Extracted records START

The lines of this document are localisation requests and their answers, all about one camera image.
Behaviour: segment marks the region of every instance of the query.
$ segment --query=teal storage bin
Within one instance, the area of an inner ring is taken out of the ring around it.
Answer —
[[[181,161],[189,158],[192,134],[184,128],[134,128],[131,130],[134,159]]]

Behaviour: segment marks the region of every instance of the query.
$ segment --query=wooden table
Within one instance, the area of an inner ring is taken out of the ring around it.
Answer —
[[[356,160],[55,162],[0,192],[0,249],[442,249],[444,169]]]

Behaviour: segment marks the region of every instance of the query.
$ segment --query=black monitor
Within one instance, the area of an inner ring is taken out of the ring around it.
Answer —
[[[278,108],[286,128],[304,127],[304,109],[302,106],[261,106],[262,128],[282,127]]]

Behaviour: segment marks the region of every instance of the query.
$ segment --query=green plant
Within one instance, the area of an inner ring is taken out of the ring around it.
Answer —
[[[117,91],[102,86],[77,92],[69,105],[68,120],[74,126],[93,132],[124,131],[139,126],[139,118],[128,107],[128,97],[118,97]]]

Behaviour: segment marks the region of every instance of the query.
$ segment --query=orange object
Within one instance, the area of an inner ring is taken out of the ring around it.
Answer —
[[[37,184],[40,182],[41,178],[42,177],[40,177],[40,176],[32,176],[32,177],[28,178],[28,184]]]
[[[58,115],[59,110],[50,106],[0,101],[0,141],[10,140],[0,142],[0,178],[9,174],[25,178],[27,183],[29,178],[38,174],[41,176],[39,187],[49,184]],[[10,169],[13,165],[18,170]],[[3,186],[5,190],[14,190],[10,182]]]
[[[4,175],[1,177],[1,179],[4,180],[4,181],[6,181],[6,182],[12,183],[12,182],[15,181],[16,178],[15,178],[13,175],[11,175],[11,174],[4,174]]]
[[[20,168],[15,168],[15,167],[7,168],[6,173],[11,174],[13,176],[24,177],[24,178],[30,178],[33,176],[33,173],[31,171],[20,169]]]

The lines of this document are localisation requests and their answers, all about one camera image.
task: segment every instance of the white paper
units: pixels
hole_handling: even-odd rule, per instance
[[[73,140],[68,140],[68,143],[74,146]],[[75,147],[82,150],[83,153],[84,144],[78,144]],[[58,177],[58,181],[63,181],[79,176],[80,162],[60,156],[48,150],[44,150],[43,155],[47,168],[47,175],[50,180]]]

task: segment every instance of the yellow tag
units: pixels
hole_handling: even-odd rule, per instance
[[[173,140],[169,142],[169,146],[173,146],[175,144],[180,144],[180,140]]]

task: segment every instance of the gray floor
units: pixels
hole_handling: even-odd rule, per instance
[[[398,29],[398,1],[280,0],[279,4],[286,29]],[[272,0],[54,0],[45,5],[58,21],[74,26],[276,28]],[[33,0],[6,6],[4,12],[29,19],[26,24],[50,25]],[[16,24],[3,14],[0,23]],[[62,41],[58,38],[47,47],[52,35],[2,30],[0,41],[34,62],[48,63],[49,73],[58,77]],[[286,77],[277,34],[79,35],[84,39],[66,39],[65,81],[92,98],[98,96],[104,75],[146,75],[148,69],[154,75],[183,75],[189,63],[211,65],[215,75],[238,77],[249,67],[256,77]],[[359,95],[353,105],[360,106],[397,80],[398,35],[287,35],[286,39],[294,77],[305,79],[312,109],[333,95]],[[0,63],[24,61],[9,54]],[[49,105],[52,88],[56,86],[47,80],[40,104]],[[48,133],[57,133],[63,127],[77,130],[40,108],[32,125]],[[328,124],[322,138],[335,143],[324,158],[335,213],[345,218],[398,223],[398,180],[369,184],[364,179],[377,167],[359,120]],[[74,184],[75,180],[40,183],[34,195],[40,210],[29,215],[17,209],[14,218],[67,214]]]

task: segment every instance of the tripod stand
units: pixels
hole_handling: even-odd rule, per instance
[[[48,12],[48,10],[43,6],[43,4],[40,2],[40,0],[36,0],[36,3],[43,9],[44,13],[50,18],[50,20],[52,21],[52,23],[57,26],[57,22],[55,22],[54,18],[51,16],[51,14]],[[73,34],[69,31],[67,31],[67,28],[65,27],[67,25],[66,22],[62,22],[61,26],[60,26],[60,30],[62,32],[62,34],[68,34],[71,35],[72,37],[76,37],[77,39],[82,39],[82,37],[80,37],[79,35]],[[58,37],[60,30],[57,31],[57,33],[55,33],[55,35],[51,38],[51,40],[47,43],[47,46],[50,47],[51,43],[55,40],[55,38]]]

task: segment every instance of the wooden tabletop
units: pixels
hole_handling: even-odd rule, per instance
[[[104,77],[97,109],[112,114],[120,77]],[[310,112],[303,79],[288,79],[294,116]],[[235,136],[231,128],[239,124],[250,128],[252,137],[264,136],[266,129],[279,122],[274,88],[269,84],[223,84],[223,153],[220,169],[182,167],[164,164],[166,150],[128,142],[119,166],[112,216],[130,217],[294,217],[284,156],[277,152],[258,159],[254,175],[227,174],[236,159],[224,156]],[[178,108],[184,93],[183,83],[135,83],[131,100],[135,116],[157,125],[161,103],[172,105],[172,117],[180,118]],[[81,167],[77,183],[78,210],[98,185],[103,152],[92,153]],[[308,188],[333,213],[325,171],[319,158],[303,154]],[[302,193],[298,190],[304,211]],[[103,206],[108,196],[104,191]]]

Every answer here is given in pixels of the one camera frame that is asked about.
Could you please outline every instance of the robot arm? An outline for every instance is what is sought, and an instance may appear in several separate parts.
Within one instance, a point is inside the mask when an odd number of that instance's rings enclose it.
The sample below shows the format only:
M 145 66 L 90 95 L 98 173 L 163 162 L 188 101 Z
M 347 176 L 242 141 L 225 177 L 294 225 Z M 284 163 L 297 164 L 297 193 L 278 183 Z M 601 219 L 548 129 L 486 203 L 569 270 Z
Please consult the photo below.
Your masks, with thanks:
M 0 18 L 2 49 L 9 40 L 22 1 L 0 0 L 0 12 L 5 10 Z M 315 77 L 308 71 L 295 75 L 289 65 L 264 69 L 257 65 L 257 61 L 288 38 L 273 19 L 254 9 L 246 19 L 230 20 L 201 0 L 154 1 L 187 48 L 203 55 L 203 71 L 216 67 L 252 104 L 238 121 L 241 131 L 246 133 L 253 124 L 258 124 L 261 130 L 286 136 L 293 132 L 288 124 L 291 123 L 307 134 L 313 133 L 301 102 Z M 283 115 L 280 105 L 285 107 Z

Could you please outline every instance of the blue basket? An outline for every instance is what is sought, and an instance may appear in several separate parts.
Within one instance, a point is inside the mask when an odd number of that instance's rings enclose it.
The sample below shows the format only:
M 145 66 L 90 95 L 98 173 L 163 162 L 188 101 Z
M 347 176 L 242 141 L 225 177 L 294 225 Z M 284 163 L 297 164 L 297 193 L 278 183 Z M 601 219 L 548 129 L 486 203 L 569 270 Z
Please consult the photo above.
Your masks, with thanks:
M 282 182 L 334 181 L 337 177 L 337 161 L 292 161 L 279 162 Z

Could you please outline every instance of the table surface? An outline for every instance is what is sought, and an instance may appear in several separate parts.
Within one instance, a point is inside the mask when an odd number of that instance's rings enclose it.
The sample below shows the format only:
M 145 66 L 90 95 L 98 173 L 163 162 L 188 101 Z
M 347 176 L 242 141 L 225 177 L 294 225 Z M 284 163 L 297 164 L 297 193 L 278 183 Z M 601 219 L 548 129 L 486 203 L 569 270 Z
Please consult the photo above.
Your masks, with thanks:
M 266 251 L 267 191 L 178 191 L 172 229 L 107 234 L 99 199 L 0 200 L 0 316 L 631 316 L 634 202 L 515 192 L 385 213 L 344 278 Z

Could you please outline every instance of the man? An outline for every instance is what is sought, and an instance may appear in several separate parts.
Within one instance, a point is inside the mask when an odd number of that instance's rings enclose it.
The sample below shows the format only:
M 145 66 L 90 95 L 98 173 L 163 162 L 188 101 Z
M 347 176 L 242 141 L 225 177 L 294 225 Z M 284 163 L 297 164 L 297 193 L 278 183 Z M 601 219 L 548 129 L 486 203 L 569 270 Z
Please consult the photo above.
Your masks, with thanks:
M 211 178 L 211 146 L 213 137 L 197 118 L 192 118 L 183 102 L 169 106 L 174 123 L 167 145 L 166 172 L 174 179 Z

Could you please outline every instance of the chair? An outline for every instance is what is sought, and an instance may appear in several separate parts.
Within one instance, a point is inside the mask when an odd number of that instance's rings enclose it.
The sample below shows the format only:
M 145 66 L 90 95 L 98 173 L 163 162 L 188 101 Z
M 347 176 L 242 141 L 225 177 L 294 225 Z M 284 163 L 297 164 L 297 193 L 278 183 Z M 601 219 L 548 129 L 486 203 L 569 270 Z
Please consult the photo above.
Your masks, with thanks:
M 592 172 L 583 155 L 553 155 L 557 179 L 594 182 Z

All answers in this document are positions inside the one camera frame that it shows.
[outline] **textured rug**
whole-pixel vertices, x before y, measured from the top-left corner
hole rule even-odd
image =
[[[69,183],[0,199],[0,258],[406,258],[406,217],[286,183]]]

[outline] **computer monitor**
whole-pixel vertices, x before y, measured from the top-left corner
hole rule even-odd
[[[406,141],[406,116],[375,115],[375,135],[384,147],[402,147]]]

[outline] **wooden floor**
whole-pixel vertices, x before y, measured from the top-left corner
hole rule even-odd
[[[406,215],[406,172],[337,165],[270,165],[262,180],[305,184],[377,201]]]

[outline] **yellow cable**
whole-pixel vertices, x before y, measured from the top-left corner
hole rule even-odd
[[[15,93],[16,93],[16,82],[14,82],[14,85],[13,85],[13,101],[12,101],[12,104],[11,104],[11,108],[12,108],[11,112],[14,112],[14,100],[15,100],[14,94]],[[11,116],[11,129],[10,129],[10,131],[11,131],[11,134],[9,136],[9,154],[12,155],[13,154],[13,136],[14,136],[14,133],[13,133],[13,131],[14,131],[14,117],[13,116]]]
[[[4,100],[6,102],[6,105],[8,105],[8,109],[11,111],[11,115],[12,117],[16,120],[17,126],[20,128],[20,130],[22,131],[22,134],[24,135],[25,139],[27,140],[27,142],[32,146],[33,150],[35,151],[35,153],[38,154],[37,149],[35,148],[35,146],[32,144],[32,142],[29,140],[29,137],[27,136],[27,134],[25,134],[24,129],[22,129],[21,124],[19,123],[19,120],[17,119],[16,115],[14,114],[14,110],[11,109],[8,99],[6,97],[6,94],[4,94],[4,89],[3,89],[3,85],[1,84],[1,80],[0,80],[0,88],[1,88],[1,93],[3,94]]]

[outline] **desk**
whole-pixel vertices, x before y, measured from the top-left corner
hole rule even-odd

Extracted records END

Which lines in the data above hold the word "wooden"? Return each of them.

[Completed exercise]
$ segment --query=wooden table
task: segment every instance of the wooden tabletop
[outline] **wooden floor**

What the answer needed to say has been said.